V(D)J recombination assembles Igh and Igk variable region exons from hundreds of gene segments across mega-base Igh and Igk loci. V, D, and J segments are flanked by conserved recombination signal sequences (RSSs) that target RAG endonuclease. RAG orchestrates Igh V(D)J recombination in pre B cells after capturing JH-RSSs in the JH-RSS-based recombination center (RC) and then scans upstream D- and VH chromatin linearly presented by cohesin-mediated loop extrusion. During scanning, RAG utilizes D- or VH-RSSs in convergent (deletional) orientation with JH-RSSs. Igk contains four Jks (Jk1,2,4,5) and over 100 Vks in clusters oriented for deletional or inversional joining. Primary Vk-to-Jk1 joining occurs first. With loop extrusion moving deletional and inversional oriented Vks locus-wide past the Cer/Sis CBE-based diffusion platform for short-range diffusional presentation to the closely linked Jk1-based primary RC. To achieve diffusion-mediated Vk-to-Jk1 joining, Igk evolved powerful Vk and Jk RSSs. Secondary Vks rearrangements to Jks2,4,5 replace primary VkJk1 rearrangements, expanding Igk repertoires and mediating central tolerance via receptor editing.
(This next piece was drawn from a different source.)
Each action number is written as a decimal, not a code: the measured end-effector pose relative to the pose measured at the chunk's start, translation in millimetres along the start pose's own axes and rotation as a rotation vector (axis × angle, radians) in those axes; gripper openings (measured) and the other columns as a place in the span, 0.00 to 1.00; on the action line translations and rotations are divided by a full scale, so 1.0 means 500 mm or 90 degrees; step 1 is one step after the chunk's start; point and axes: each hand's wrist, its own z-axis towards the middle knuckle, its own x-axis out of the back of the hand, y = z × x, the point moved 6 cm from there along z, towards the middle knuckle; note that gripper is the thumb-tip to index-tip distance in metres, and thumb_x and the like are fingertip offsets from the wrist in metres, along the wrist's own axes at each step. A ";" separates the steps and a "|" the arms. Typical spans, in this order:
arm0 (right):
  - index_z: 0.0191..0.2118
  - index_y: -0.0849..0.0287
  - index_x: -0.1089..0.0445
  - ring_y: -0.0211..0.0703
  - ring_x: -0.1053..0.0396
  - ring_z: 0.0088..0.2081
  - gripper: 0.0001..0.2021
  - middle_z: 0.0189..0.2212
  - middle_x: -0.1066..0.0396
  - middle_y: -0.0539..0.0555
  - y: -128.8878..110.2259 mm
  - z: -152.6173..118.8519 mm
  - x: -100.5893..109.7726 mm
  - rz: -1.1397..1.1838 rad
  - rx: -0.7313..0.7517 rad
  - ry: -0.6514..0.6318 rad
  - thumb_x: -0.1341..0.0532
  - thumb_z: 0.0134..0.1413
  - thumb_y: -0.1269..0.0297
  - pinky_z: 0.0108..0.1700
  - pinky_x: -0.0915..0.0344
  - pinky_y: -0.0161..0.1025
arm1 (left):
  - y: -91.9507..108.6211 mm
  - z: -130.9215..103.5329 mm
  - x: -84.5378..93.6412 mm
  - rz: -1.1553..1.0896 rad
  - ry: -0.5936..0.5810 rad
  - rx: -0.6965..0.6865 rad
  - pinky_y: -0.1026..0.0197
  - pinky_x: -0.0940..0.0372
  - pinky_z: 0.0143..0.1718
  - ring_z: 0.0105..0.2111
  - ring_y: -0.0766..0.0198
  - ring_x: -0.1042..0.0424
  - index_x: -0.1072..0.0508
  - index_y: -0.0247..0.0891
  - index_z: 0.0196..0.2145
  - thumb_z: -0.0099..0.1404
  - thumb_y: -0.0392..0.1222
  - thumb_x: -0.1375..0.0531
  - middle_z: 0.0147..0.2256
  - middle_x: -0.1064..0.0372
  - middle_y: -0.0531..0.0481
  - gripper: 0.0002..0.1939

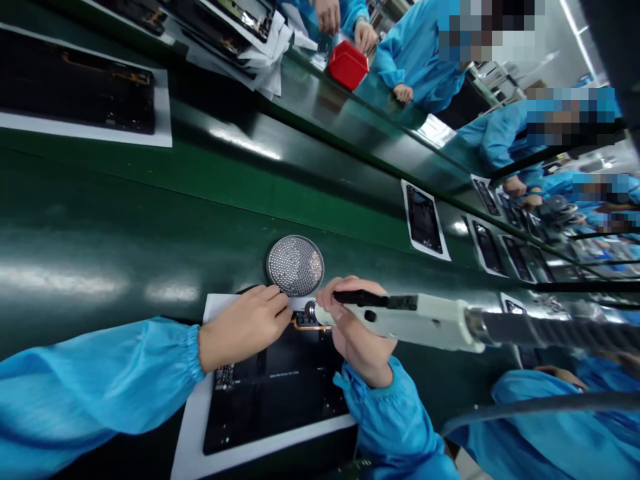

After reviewing the Igh and primary Igk V(D)J recombination mechanism, we will present studies that elucidate the secondary Igk recombination mechanism. Primary deletional and inversional VkJk1 joins delete or displace Cer/Sis, creating a pre-B cell population that harbors secondary VkJk1-based RCs across the Vk locus and leaves most unrearranged Vks immediately upstream of secondary RCs in deletional orientation. Thus, RAG scanning from the 100-plus secondary VkJk1-based RCs, collectively, extends linearly across the Vk locus in pre-B cell populations. Studies of iPSC-generated mouse models or cell lines with physiological VkJk-rearrangements revealed that deletional and (originally) inversional Vks are mostly captured by Jk2-5-based secondary RCs in deletional orientation via linear RAG-scanning. Strong Vks-RSSs contribute to restricting secondary (editing) rearrangements to Vks immediately upstream of the RC and support low level linear scanning-based inversional Vk-to-Jk joining. We implicate Cer/Sis deletion/displacement as a developmental switch that converts the two-loop-based diffusional primary Igk rearrangement mechanism into a one-loop-based linear scanning secondary mechanism.